§ Exercise
Nothing should appear in the answer except the lines below from the line containing "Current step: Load" through the line containing "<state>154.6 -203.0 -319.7", copied exactly, with pictures left out.
Excerpted records Start Marker
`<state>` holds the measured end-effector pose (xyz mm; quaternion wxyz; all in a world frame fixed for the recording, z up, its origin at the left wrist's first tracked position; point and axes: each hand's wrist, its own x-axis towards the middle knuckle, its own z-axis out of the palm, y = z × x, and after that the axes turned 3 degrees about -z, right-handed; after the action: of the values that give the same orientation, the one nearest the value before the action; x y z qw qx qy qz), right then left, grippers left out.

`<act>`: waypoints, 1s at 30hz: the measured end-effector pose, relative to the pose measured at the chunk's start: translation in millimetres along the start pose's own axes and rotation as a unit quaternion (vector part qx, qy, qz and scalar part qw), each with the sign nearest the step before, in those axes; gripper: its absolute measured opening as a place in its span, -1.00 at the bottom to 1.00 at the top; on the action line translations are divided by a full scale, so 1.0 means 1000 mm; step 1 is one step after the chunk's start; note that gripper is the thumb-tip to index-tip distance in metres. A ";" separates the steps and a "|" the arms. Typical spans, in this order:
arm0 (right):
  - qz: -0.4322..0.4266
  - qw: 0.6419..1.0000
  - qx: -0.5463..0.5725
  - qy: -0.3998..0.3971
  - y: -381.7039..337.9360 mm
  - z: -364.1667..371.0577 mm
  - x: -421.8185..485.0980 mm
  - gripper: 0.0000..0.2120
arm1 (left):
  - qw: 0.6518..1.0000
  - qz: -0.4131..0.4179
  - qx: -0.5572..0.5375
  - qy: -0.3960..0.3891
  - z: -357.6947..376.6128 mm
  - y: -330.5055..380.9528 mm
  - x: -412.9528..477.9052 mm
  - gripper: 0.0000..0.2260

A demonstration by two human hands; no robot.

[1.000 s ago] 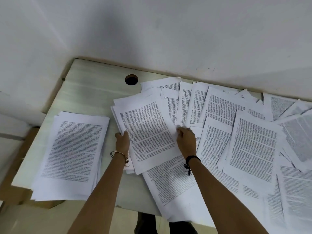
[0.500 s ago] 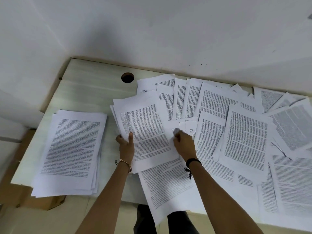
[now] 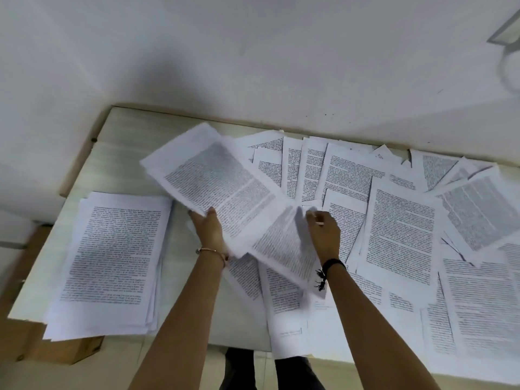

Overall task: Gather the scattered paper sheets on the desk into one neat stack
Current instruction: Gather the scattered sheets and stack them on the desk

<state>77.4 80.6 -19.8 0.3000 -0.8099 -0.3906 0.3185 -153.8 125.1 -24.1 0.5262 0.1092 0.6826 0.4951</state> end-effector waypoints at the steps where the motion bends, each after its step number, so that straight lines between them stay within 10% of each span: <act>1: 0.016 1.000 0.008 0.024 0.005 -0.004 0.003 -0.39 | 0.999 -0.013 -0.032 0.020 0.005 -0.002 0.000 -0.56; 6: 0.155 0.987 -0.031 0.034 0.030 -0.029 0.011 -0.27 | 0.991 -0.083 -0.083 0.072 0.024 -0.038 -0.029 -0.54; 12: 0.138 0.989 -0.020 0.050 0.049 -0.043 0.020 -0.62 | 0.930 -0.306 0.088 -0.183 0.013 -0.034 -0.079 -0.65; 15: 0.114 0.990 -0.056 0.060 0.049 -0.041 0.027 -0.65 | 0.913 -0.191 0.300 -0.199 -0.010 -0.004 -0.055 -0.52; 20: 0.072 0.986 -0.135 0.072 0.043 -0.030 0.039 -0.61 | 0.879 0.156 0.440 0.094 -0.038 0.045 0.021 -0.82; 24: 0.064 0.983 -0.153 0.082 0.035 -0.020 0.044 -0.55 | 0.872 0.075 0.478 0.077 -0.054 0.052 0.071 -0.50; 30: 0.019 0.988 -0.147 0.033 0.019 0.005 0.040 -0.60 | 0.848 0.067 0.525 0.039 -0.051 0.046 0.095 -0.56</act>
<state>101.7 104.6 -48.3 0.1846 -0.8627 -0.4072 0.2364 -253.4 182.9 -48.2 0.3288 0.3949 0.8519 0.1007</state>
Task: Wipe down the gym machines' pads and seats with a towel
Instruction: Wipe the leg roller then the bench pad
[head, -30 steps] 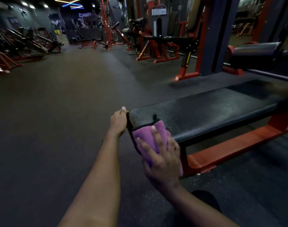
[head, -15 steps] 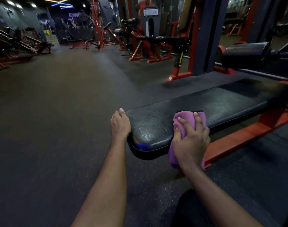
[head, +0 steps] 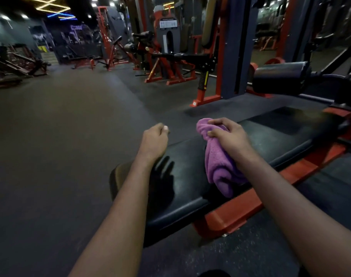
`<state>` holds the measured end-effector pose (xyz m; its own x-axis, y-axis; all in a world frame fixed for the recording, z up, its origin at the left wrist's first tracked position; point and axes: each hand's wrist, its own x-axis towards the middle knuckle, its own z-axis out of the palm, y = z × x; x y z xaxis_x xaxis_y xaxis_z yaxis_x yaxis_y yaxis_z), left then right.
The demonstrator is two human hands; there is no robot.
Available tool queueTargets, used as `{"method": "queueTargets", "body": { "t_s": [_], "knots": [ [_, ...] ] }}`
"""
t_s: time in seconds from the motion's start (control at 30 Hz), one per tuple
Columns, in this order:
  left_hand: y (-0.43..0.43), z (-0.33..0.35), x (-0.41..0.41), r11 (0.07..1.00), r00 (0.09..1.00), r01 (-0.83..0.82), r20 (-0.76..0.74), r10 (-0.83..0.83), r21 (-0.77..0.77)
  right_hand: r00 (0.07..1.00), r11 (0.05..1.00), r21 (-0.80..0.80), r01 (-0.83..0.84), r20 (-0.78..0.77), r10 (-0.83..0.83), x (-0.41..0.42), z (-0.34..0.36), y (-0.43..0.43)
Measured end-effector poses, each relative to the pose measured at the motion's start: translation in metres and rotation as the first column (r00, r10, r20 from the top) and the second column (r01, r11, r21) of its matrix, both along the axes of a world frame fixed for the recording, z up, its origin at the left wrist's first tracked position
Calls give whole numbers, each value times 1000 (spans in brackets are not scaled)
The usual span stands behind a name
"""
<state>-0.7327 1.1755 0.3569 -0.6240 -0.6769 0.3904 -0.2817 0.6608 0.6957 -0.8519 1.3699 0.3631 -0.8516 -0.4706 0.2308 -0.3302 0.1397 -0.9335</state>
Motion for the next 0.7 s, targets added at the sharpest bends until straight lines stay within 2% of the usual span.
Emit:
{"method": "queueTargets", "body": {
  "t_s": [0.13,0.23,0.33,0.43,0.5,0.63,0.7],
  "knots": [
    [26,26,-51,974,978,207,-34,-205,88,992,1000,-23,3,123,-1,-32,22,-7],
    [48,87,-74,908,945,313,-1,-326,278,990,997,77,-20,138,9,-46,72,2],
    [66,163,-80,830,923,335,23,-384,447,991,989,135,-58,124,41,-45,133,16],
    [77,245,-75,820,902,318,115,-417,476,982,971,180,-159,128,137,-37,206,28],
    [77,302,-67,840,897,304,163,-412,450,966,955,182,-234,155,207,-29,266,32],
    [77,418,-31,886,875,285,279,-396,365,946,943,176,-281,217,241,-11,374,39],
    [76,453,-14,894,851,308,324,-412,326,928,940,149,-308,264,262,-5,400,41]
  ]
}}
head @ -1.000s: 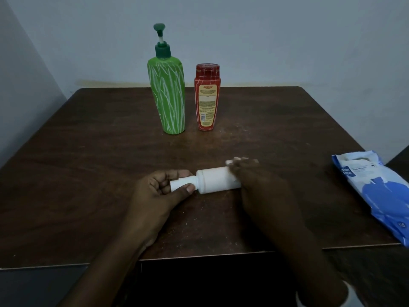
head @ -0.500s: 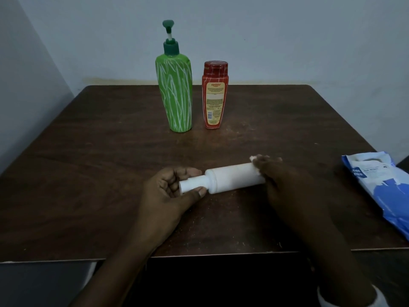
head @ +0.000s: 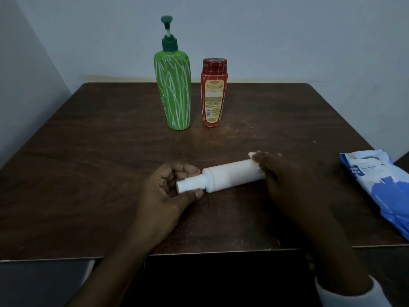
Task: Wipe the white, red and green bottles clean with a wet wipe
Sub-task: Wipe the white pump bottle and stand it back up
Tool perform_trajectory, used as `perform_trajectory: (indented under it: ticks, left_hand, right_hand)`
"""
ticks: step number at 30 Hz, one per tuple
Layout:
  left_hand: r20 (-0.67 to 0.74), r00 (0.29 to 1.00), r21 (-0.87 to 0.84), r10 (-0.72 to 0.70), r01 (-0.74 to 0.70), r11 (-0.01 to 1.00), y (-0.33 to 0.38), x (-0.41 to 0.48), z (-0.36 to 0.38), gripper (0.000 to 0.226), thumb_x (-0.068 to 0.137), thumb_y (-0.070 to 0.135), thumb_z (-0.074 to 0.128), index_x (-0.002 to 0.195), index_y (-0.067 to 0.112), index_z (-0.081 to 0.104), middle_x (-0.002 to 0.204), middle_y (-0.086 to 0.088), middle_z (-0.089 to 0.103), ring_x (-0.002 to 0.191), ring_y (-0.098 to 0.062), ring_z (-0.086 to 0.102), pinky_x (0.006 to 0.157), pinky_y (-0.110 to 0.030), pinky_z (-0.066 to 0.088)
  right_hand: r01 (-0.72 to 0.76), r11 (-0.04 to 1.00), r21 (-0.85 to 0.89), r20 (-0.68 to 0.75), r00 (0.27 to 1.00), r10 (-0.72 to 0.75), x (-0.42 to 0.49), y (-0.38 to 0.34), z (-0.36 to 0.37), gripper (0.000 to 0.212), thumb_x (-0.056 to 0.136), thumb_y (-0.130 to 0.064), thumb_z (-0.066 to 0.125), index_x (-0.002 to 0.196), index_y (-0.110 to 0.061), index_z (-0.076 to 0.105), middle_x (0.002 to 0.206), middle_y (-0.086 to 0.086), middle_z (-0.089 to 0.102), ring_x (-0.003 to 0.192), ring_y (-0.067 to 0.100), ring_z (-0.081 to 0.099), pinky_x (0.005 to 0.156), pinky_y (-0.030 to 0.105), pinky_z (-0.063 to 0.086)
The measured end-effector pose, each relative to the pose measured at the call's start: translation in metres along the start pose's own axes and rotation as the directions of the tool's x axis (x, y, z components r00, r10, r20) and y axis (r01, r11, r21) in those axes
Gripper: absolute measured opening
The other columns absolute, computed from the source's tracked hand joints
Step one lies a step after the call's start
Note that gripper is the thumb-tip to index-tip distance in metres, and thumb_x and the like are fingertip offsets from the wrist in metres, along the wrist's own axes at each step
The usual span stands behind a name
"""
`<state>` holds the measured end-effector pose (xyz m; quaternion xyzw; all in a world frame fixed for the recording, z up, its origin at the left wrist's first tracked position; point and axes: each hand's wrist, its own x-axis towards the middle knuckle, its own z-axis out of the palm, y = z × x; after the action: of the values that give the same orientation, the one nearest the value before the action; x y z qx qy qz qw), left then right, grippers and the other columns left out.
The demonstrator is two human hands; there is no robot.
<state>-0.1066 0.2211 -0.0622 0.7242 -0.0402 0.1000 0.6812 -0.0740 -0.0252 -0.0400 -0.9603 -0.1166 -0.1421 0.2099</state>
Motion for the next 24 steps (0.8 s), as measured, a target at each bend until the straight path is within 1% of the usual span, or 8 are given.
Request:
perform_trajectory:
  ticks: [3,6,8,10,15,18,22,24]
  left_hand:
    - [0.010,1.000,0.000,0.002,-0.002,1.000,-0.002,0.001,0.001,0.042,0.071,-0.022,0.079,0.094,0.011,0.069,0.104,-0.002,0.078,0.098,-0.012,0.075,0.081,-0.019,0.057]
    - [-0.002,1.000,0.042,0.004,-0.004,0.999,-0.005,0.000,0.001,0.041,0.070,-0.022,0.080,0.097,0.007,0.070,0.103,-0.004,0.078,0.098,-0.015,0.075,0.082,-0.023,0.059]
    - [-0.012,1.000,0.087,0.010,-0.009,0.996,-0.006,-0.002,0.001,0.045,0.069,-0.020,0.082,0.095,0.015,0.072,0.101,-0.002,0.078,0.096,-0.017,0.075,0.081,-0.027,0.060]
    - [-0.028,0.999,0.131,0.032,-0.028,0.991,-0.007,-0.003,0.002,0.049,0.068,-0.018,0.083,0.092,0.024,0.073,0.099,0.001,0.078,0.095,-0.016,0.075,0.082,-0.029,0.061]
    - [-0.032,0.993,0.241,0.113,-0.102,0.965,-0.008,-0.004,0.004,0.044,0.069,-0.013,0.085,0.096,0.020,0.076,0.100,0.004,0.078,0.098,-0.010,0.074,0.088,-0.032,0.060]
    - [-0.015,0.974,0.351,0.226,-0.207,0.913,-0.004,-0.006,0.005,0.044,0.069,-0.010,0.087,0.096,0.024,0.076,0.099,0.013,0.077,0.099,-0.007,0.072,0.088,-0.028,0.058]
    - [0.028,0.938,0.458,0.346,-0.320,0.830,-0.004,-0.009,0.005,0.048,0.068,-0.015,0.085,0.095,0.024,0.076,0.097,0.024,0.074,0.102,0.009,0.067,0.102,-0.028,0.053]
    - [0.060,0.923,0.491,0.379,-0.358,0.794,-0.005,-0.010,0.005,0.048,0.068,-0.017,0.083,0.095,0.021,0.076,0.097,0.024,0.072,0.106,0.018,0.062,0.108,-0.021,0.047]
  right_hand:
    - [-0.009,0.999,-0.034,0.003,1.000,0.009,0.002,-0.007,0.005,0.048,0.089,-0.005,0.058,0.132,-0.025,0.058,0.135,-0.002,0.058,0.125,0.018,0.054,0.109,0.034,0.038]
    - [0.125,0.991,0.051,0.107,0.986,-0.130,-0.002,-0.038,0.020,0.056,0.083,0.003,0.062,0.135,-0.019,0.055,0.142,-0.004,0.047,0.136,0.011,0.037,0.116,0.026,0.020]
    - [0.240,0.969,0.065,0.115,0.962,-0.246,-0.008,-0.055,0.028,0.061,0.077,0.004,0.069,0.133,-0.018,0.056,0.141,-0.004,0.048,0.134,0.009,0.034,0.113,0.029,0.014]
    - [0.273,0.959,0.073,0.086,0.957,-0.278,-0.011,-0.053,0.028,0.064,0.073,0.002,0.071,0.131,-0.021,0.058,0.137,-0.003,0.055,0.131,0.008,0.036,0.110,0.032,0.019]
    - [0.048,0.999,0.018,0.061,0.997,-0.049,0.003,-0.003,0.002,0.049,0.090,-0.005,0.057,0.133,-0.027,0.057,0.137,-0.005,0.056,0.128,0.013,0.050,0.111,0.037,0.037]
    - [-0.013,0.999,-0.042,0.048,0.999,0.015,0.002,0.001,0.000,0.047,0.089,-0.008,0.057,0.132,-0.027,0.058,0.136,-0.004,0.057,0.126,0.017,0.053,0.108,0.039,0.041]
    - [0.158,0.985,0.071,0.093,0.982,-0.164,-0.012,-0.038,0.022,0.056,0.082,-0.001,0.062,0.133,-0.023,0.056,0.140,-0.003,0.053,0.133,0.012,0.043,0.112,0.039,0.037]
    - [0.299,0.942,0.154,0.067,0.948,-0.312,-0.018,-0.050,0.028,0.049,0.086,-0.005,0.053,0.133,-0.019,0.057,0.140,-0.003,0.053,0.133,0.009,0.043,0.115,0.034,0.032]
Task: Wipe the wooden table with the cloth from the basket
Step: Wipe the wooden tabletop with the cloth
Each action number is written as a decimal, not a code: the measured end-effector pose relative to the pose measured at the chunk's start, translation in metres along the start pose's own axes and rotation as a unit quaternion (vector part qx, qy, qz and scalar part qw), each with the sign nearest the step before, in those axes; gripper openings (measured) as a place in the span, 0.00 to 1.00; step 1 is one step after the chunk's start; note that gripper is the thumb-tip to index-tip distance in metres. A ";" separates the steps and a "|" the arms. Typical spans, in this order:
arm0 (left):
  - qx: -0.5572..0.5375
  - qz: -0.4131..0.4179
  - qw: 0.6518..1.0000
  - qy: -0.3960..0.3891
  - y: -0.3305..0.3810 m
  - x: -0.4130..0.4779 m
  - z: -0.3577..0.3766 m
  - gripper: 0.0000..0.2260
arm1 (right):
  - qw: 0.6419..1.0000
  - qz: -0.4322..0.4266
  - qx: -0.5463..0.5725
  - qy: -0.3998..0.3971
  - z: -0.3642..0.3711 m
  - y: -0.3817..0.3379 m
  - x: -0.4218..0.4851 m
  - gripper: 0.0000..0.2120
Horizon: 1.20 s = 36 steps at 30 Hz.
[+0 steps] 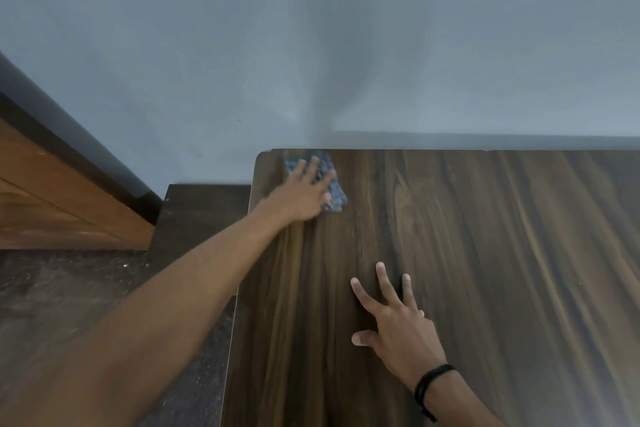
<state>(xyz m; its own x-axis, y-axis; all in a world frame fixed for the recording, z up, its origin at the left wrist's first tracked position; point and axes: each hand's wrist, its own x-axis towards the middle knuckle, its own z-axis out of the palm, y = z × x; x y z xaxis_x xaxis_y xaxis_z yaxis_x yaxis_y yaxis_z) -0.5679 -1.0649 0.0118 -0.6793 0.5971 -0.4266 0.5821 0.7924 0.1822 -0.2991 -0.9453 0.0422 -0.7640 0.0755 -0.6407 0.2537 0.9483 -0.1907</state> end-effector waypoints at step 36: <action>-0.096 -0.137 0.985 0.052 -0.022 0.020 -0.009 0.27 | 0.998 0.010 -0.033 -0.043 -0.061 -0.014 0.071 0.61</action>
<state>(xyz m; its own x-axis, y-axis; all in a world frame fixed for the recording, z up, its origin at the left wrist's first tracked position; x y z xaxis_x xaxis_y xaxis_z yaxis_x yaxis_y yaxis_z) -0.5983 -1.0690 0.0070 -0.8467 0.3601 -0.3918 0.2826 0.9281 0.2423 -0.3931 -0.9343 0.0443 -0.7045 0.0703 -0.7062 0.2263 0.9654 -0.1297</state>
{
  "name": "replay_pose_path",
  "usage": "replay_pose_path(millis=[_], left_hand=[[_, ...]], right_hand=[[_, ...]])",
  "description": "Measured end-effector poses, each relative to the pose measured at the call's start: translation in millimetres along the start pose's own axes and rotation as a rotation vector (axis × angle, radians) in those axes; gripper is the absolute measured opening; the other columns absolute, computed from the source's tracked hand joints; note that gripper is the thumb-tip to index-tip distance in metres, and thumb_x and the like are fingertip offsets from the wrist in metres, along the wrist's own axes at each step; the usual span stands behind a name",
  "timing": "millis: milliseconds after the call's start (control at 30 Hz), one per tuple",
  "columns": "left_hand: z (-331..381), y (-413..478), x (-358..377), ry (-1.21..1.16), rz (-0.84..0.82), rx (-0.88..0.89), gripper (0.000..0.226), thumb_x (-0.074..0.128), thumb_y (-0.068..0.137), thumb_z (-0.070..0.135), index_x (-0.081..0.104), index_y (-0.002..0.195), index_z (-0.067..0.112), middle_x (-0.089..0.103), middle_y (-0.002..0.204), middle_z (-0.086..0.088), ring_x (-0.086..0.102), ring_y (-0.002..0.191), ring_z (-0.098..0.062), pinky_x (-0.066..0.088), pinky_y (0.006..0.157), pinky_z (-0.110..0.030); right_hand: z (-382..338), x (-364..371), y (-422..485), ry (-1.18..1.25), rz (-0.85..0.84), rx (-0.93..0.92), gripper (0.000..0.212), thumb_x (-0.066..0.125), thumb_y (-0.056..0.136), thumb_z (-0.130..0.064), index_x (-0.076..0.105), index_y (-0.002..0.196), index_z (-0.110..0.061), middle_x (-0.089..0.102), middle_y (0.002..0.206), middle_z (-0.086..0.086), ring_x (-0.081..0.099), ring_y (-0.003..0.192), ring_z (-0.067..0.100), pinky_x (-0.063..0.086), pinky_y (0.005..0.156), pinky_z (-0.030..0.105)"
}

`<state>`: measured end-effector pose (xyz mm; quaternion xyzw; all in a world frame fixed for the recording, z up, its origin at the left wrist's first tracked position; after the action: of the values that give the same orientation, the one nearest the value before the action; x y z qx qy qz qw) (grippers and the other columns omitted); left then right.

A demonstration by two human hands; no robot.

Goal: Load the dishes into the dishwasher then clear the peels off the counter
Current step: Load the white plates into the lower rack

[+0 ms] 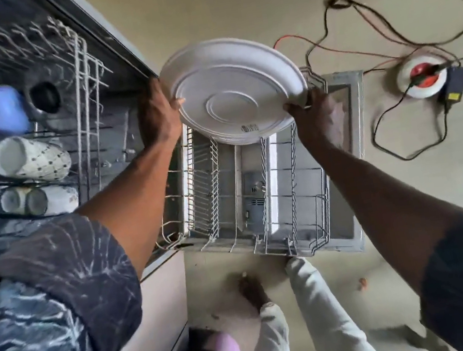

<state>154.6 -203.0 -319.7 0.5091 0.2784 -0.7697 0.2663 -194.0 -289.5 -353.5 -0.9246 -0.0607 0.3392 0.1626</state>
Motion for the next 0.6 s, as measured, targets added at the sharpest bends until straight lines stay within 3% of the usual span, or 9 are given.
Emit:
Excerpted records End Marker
§ Answer section
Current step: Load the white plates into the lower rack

[+0 ms] 

<state>154.6 -203.0 -319.7 0.5091 0.2784 -0.7697 0.2663 -194.0 -289.5 -353.5 -0.9246 -0.0607 0.3392 0.1626</state>

The answer to this exercise has been fully stated.